(Exercise): Scan the records below for the line with "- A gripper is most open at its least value" and the line with "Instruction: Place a". Repeat those two lines and every line between them exactly, and nothing else.

(Provided material):
──────────

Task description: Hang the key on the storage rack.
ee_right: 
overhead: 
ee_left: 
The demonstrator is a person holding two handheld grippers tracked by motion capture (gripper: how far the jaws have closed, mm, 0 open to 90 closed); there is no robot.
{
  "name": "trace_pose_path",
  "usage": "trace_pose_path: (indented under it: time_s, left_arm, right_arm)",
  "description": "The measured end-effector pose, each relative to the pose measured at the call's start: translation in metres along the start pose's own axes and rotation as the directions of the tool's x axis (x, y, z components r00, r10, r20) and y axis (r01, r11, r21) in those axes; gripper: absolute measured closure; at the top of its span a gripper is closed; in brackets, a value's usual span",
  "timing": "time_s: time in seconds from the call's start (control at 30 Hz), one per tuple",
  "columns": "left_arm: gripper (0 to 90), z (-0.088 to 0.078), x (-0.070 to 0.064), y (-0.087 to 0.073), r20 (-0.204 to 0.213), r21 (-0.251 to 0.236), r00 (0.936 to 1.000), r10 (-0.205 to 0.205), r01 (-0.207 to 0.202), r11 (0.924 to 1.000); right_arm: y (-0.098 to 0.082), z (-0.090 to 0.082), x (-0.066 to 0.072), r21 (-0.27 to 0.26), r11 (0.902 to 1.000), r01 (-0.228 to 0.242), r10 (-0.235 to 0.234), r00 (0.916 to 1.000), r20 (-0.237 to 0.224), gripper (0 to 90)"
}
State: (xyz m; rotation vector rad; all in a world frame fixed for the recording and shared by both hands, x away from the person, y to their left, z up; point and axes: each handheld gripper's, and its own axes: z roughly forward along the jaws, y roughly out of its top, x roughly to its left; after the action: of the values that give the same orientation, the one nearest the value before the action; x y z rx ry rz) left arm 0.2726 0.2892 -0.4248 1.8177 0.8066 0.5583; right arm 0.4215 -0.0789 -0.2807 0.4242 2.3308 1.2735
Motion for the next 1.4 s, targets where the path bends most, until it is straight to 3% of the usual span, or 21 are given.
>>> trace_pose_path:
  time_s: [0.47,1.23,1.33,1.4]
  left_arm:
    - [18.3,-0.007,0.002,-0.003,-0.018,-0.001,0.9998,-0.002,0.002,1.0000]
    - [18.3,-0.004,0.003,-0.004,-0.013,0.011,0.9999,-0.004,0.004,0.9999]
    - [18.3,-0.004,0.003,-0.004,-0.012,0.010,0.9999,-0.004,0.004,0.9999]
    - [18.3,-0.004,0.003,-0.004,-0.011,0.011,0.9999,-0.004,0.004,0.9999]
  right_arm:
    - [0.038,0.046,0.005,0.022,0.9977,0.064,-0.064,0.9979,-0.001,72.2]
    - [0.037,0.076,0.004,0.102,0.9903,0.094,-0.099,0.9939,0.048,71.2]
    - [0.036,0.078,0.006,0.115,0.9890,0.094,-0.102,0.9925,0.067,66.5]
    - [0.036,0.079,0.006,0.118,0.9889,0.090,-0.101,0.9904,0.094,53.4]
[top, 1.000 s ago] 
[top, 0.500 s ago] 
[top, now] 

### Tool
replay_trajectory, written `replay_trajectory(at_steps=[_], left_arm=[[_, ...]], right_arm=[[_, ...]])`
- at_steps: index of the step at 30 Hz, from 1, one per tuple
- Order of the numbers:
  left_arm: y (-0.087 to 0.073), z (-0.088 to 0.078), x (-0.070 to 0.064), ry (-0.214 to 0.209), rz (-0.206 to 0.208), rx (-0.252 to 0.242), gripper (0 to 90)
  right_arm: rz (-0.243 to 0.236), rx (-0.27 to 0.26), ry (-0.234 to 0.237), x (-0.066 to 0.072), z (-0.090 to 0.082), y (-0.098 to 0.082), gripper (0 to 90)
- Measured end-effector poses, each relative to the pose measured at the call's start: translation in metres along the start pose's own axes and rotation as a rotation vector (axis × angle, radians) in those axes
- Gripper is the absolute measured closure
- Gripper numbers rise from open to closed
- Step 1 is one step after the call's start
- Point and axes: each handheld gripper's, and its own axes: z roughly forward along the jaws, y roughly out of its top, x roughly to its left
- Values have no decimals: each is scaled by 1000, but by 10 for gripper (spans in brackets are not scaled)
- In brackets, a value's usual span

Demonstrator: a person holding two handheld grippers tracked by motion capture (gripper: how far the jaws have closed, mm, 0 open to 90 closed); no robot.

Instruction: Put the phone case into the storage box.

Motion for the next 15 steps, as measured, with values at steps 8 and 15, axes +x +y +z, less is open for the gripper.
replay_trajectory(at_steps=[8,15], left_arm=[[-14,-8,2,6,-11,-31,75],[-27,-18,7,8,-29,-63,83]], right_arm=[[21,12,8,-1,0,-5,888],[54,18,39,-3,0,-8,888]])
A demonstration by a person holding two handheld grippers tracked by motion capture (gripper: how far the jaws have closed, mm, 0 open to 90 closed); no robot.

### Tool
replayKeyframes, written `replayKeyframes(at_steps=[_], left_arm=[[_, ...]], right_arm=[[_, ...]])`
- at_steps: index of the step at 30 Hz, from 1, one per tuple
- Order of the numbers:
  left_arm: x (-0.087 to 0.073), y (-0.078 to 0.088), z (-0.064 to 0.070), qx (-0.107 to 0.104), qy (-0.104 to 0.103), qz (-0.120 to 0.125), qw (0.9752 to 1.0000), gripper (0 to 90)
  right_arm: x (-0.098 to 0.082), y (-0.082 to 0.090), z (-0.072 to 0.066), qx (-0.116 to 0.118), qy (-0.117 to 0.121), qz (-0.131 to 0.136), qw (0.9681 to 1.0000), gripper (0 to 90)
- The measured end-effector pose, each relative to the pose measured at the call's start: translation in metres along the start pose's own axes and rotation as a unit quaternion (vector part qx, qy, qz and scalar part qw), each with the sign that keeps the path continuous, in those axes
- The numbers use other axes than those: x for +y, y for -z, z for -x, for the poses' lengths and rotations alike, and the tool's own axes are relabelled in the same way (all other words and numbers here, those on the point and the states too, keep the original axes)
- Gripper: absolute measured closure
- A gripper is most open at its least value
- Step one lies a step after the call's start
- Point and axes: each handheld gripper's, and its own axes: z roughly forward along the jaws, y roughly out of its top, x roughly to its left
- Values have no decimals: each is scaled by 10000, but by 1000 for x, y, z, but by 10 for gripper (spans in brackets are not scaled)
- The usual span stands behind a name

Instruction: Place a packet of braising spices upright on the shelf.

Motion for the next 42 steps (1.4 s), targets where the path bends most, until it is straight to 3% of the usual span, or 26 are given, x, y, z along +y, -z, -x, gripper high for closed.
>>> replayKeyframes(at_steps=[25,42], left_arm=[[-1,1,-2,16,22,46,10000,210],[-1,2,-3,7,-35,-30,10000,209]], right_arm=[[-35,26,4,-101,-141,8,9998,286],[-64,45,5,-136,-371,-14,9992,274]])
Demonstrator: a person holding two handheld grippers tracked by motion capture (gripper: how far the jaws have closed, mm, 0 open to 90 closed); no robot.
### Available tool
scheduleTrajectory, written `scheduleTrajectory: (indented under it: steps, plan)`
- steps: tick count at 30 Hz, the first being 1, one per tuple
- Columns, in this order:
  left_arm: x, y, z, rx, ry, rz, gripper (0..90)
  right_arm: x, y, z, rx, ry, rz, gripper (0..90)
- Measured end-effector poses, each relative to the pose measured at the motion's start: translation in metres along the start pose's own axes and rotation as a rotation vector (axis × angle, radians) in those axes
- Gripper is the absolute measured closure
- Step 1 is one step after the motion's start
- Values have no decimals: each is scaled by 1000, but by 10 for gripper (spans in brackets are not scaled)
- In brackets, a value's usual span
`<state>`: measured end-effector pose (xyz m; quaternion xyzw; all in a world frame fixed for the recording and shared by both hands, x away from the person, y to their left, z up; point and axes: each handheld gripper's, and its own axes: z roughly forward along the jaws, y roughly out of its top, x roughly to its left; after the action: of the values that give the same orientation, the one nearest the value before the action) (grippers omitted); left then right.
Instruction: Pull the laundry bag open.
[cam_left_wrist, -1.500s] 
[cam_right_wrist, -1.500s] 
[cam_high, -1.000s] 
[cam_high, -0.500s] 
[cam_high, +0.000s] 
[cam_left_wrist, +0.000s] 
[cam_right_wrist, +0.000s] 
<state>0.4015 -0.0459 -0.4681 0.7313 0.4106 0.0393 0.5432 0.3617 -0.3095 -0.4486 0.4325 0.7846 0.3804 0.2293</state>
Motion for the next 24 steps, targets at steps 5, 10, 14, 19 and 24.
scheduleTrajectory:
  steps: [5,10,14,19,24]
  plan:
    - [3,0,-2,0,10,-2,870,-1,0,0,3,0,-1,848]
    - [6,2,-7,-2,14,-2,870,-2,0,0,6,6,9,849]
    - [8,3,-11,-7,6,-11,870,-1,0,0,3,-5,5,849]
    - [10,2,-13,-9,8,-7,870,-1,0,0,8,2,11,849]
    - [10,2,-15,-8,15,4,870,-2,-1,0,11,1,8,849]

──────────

(Response area):
- A gripper is most open at its least value
- Step one lies a step after the call's start
- Point and axes: each handheld gripper's, and its own axes: z roughly forward along the jaws, y roughly out of its top, x roughly to its left
- Values have no decimals: each is scaled by 10000, but by 1000 for x, y, z, but by 10 for gripper (spans in brackets are not scaled)
- The usual span stands behind a name

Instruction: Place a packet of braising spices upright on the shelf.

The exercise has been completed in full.